The controversy echoes earlier missteps. In 2022, the city acknowledged overstated bus reliability figures after changing how it counted canceled trips. The lesson didn’t stick.
Every minute added to a commute carries an economic cost. Transport Canada estimates the value of commuter time in urban Canada at roughly $18–$22 per hour. Multiply ten lost minutes by tens of thousands of daily riders and Ottawa quietly burns millions in productivity each year — unaccounted for in LRT business cases.
What Transparency Would Actually Look Like
Fixing the numbers won’t fix the trains. But it would restore trust.
Concrete steps the city could take immediately:
- Publish raw headway data by station and time of day, including the 90th percentile wait
- Separate disruption metrics from normal operations instead of smoothing them together
- Release model assumptions used in scheduling and performance dashboards
- Commission an independent data audit alongside the technical LRT inquiry
Cities like London and Stockholm already do versions of this. Ottawa could, too.
Tools Riders Can Use Right Now
While City Hall debates definitions, riders still need to get to work.

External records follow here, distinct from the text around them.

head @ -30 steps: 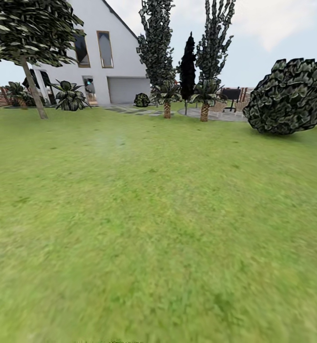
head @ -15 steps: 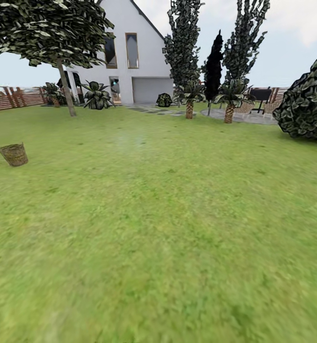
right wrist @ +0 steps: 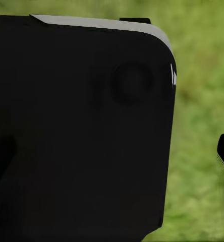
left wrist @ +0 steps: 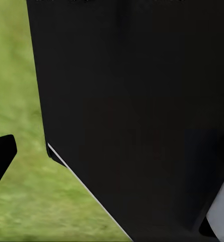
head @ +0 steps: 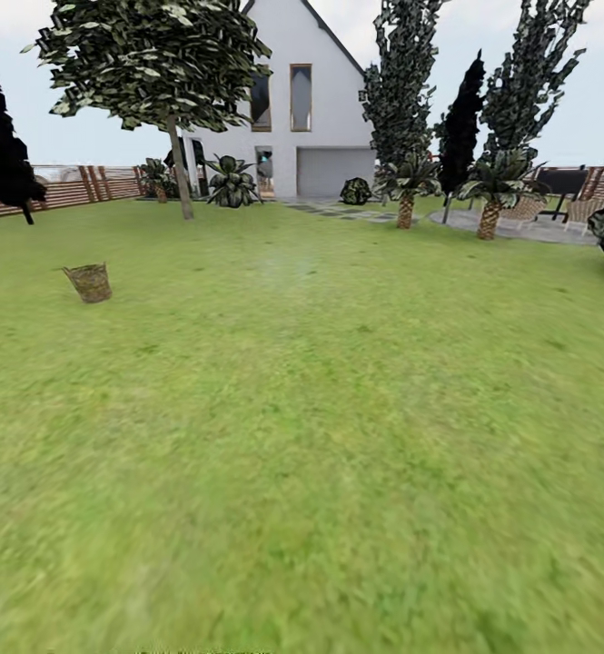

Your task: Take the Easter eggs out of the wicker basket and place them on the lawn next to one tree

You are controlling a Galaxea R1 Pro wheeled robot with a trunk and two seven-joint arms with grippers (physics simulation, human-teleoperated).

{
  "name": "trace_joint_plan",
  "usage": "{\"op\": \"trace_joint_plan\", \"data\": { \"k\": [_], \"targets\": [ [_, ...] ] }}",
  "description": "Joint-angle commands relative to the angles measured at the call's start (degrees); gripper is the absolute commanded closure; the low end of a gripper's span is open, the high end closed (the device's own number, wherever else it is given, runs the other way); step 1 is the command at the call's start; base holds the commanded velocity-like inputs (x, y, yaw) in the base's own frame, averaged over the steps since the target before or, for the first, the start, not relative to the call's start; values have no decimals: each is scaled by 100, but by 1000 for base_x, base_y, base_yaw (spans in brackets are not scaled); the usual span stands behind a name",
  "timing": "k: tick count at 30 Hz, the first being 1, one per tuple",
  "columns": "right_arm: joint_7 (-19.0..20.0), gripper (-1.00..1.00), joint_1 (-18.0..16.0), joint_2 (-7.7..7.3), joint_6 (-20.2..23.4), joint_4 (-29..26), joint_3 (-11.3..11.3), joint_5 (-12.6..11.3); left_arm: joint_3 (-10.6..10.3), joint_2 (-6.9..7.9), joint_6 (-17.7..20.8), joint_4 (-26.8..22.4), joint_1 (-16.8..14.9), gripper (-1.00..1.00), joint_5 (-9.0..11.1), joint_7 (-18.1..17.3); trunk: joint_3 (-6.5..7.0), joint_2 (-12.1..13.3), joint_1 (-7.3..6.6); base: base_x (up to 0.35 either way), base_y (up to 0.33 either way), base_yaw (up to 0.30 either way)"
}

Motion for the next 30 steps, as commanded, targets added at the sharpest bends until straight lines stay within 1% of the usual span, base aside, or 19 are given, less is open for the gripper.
{"op": "trace_joint_plan", "data": {
  "k": [1, 30],
  "targets": [
    [1, -100, -3, 0, -19, 6, 2, 4, 12, -1, 7, -14, 5, -100, 6, -3, -4, -2, 0, 0, 0, 296],
    [1, -100, -3, 0, -19, 6, 2, 4, 12, -1, 7, -15, 4, -100, 6, -3, -4, -2, 0, 0, 0, 296]
  ]
}}
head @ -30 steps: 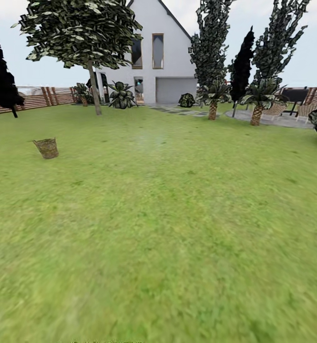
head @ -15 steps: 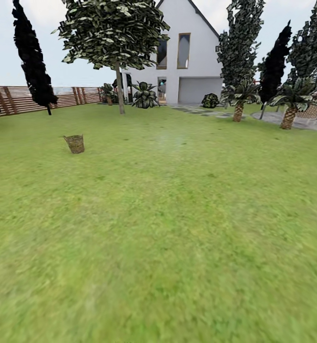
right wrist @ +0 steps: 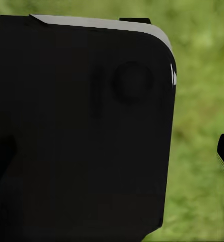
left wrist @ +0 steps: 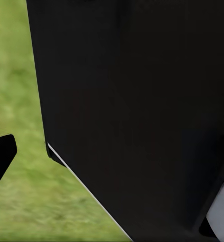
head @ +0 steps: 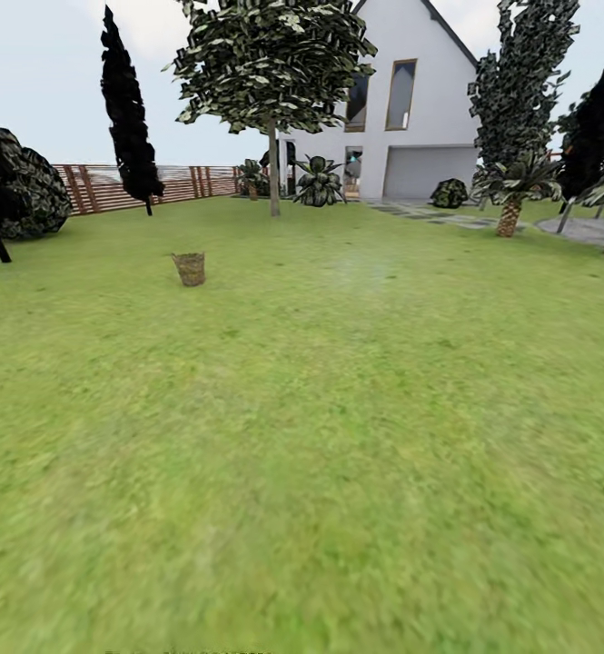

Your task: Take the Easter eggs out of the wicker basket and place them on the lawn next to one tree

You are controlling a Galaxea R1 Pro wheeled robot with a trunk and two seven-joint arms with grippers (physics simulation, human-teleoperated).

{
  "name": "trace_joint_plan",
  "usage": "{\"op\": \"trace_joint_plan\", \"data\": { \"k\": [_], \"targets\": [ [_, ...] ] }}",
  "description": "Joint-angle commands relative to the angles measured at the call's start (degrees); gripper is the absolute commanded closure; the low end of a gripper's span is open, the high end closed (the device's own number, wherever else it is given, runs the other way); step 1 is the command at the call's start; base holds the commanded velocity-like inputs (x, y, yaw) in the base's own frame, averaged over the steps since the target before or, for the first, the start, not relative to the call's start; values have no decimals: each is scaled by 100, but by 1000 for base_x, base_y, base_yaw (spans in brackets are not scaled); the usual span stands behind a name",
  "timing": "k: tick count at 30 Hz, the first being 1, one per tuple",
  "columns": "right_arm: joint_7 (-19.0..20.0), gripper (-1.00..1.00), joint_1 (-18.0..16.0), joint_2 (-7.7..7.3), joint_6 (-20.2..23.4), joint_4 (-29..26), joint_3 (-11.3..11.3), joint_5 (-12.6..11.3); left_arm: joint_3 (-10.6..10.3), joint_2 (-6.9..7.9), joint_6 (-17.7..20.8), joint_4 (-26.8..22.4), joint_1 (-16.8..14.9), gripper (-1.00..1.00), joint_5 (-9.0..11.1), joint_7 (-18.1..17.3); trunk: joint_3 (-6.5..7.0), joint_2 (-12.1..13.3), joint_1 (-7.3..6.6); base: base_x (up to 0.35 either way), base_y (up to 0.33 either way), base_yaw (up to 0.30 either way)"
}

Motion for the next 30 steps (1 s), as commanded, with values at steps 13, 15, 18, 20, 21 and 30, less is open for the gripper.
{"op": "trace_joint_plan", "data": {
  "k": [13, 15, 18, 20, 21, 30],
  "targets": [
    [2, -100, -3, -61, -17, -48, 132, 110, 12, -1, 7, -12, 5, -100, 6, -3, -4, -2, 0, 0, 0, 163],
    [1, -100, -5, -47, -18, -59, 133, 109, 12, -1, 7, -12, 5, -100, 6, -3, -4, -2, 0, 0, 0, 0],
    [1, -100, -6, -13, -25, -57, 137, 109, 12, -1, 7, -12, 5, -100, 6, -3, -6, -2, 0, 0, 0, 36],
    [1, -100, -6, -3, -26, -56, 141, 109, 12, -1, 7, -14, 4, -100, 6, -3, -12, -2, 0, 0, 0, 172],
    [1, -100, -5, -2, -27, -56, 142, 111, 12, -1, 7, -13, 4, -100, 6, -3, -15, -2, 0, 0, 0, 240],
    [1, -100, -4, 2, -28, -56, 151, 122, 12, -1, 8, -12, 5, -100, 6, -3, -38, -2, 0, 0, 0, 278]
  ]
}}
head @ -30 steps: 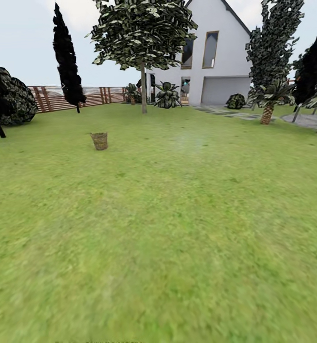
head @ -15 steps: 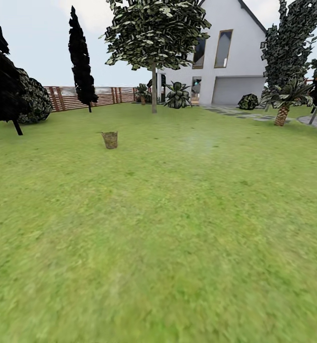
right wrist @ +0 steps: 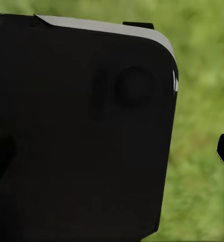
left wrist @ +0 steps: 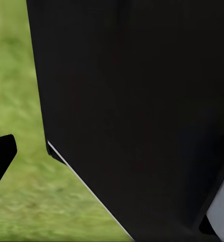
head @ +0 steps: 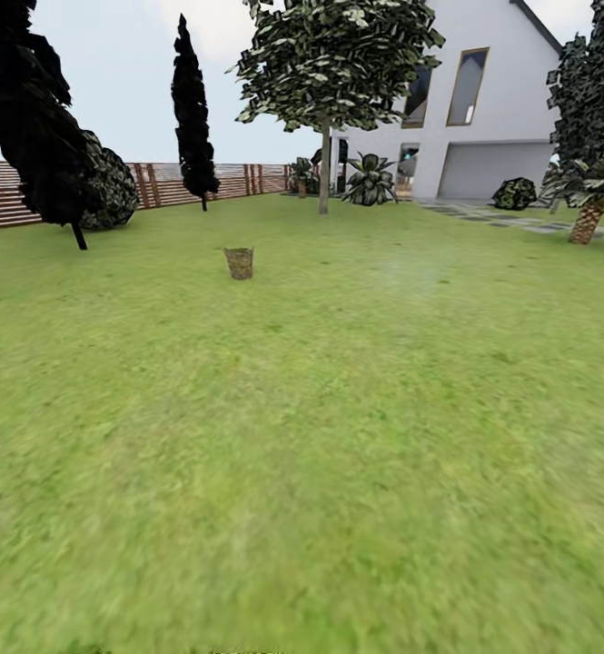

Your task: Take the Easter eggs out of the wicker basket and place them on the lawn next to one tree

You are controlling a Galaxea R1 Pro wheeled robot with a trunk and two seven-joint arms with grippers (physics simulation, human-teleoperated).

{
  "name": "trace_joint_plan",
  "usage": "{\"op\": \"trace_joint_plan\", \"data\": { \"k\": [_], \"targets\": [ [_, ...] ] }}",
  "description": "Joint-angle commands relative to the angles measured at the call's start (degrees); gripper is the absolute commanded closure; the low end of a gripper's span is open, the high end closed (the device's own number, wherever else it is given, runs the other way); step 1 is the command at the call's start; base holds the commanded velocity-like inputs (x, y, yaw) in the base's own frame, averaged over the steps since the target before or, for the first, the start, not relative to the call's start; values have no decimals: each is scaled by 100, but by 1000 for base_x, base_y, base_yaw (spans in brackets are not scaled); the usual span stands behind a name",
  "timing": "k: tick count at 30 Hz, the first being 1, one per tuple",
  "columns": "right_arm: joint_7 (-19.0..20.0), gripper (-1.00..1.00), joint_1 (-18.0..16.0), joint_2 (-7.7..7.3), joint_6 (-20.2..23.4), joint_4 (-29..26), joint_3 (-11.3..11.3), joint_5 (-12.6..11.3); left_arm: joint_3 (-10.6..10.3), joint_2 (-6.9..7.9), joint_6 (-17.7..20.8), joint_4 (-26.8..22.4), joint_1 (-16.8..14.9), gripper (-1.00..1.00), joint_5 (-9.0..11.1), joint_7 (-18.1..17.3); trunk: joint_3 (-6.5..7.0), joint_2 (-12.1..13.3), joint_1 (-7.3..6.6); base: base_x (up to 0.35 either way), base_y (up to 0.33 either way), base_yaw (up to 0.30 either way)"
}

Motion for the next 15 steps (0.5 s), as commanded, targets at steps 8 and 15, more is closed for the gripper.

Several consumer tools cut through official optimism by relying on crowd‑sourced reality:
- Transit App – Royale Subscription: Offers real-time crowding and vehicle movement based on user data, often spotting gaps before official alerts

- Citymapper: Flags service irregularities using live GPS feeds and rider reports
- Garmin Venu Sq GPS Smartwatch: Tracks door‑to‑door commute times over weeks, giving riders hard evidence of delays when filing complaints
Data isn’t just for agencies. Riders can collect it, too.
The Bigger Lesson Ottawa Keeps Teaching
Infrastructure failures make headlines. Data failures linger.
Ottawa’s LRT saga shows how performance can degrade without formally “getting worse,” simply by changing how success is counted. A ten‑minute wait doesn’t vanish because an algorithm smooths it into an average.
Until the city opens the black box — and accepts that rider experience matters more than model elegance — platforms like Tunney’s Pasture will keep filling with people staring down tunnels, wondering how $7 billion bought them less time, not more.
The numbers already know the answer. The question is whether Ottawa is ready to let the public see them.